6. The method according to claim 5, wherein the determining a scenario for finding a fault root of the current alarm according to the similarities between the current alarm and the plurality of historical scenarios respectively further comprises:

and if the similarity between the history situation added with the alarm information of the current alarm and the history situation with the highest similarity with the current alarm is less than or equal to a second threshold value, taking the history situation added with the alarm information of the current alarm as a situation for searching the fault root cause of the current alarm.

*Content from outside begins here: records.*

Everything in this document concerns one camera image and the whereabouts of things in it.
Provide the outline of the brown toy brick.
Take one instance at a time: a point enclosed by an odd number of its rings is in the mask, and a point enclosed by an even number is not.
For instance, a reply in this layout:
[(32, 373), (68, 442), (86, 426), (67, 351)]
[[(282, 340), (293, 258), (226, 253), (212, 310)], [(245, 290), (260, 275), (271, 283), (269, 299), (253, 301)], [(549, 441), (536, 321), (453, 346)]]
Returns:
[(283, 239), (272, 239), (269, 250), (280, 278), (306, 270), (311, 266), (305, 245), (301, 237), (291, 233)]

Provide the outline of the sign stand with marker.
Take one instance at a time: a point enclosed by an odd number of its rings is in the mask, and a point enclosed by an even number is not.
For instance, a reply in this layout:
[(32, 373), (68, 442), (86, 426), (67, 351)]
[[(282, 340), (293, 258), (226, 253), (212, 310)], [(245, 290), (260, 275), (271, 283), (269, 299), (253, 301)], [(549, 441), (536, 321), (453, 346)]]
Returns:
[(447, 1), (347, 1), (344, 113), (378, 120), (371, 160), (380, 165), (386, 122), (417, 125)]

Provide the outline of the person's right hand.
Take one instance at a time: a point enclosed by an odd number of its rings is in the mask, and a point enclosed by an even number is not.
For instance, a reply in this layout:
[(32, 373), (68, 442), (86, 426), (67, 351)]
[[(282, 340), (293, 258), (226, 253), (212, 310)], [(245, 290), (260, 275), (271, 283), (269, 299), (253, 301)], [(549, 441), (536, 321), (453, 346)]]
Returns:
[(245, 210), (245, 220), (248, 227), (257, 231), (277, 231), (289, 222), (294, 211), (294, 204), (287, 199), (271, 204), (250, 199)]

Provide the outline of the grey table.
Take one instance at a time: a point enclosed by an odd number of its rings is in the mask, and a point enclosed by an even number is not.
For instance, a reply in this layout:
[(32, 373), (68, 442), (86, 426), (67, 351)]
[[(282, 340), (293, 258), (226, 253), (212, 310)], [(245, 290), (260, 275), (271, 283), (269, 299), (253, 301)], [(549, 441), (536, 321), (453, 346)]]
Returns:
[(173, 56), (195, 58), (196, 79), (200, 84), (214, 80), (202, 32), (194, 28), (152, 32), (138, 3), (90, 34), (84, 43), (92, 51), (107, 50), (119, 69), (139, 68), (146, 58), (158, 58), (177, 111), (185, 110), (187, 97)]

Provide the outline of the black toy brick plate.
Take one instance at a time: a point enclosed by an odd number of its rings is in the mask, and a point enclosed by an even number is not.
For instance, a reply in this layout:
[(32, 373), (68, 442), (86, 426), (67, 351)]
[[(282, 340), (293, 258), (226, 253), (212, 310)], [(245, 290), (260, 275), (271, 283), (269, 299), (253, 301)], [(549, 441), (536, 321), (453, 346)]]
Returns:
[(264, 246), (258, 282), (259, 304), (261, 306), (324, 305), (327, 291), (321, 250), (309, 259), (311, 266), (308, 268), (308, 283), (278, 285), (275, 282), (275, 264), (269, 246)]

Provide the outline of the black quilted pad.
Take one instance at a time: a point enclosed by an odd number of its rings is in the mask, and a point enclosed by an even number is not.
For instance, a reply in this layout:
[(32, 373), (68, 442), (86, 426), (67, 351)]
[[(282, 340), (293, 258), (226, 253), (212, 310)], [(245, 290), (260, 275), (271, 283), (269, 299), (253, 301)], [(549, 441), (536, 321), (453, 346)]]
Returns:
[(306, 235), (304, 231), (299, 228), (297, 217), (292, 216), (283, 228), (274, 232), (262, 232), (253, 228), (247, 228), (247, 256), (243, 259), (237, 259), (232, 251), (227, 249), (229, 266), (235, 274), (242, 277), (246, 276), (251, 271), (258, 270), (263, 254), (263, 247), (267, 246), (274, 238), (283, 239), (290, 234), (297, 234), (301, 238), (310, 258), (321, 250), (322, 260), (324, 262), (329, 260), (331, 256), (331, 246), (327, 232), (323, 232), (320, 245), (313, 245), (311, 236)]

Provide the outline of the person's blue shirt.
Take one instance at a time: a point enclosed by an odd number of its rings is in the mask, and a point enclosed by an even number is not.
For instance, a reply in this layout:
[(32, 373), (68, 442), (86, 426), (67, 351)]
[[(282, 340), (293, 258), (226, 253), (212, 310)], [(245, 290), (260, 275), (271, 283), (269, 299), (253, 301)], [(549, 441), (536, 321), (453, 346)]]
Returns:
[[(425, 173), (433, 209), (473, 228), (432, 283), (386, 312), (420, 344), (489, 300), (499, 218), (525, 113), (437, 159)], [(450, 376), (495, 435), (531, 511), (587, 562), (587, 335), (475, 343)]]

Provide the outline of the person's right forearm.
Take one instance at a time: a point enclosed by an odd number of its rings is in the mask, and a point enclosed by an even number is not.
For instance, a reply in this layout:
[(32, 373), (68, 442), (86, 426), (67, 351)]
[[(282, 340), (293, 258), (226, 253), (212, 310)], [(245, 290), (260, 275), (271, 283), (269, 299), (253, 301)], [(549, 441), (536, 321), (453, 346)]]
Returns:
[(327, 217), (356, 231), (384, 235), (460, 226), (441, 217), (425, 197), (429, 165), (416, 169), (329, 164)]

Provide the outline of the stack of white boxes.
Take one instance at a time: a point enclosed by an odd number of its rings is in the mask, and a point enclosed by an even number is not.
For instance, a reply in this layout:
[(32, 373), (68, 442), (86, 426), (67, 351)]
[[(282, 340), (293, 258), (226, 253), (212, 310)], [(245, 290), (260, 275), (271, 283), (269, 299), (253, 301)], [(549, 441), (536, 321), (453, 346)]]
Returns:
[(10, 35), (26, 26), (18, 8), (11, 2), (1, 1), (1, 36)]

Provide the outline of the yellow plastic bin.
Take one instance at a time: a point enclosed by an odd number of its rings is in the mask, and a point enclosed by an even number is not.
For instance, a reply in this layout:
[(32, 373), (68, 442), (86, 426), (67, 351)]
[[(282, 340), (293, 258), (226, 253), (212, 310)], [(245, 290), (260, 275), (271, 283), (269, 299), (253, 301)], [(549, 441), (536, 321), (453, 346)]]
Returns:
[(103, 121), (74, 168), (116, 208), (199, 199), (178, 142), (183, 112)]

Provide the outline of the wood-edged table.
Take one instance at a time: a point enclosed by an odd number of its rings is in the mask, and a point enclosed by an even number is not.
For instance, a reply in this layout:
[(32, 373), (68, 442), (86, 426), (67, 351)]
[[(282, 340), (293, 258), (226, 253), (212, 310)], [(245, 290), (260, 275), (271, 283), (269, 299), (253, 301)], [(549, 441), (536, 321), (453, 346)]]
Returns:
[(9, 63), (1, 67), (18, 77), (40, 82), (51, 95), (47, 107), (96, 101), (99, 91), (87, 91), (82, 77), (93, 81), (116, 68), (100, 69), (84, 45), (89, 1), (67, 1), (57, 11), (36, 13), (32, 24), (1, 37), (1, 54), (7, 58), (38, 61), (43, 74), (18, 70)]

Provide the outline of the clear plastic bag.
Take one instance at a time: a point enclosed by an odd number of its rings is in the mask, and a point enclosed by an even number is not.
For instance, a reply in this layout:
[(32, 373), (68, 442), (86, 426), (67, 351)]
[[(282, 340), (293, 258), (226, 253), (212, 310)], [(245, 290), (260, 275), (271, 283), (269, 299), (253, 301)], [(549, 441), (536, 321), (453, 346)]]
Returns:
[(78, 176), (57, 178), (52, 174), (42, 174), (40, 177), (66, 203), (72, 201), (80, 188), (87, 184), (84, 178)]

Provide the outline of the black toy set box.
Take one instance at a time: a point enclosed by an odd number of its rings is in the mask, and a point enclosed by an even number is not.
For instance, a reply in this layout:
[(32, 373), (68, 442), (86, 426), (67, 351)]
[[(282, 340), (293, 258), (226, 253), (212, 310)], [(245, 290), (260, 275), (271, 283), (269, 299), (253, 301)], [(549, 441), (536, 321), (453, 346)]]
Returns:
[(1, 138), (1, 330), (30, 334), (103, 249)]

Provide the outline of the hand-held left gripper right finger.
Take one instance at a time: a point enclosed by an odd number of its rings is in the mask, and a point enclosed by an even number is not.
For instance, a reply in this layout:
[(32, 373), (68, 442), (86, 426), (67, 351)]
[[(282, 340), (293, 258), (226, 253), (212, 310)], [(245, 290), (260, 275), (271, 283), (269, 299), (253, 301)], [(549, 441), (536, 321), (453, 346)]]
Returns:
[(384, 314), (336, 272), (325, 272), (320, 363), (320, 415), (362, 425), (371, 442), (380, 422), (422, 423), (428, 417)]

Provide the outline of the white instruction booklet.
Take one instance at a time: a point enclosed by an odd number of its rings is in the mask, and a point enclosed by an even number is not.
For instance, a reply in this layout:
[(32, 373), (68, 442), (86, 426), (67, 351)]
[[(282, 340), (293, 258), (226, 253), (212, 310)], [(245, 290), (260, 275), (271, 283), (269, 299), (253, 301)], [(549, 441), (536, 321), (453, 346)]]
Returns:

7. The method according to any one of claims 1 to 6, wherein the calculating the importance of each warning source in the context comprises:

8. A situation-based operation and maintenance fault root cause positioning device is characterized by comprising:

9. A computer device comprising a memory, a processor and a computer program stored on the memory and executable on the processor, characterized in that the steps of the method of any of claims 1 to 7 are implemented when the computer program is executed by the processor.

10. A computer-readable storage medium, on which a computer program is stored, which, when being executed by a processor, carries out the steps of the method of any one of claims 1 to 7.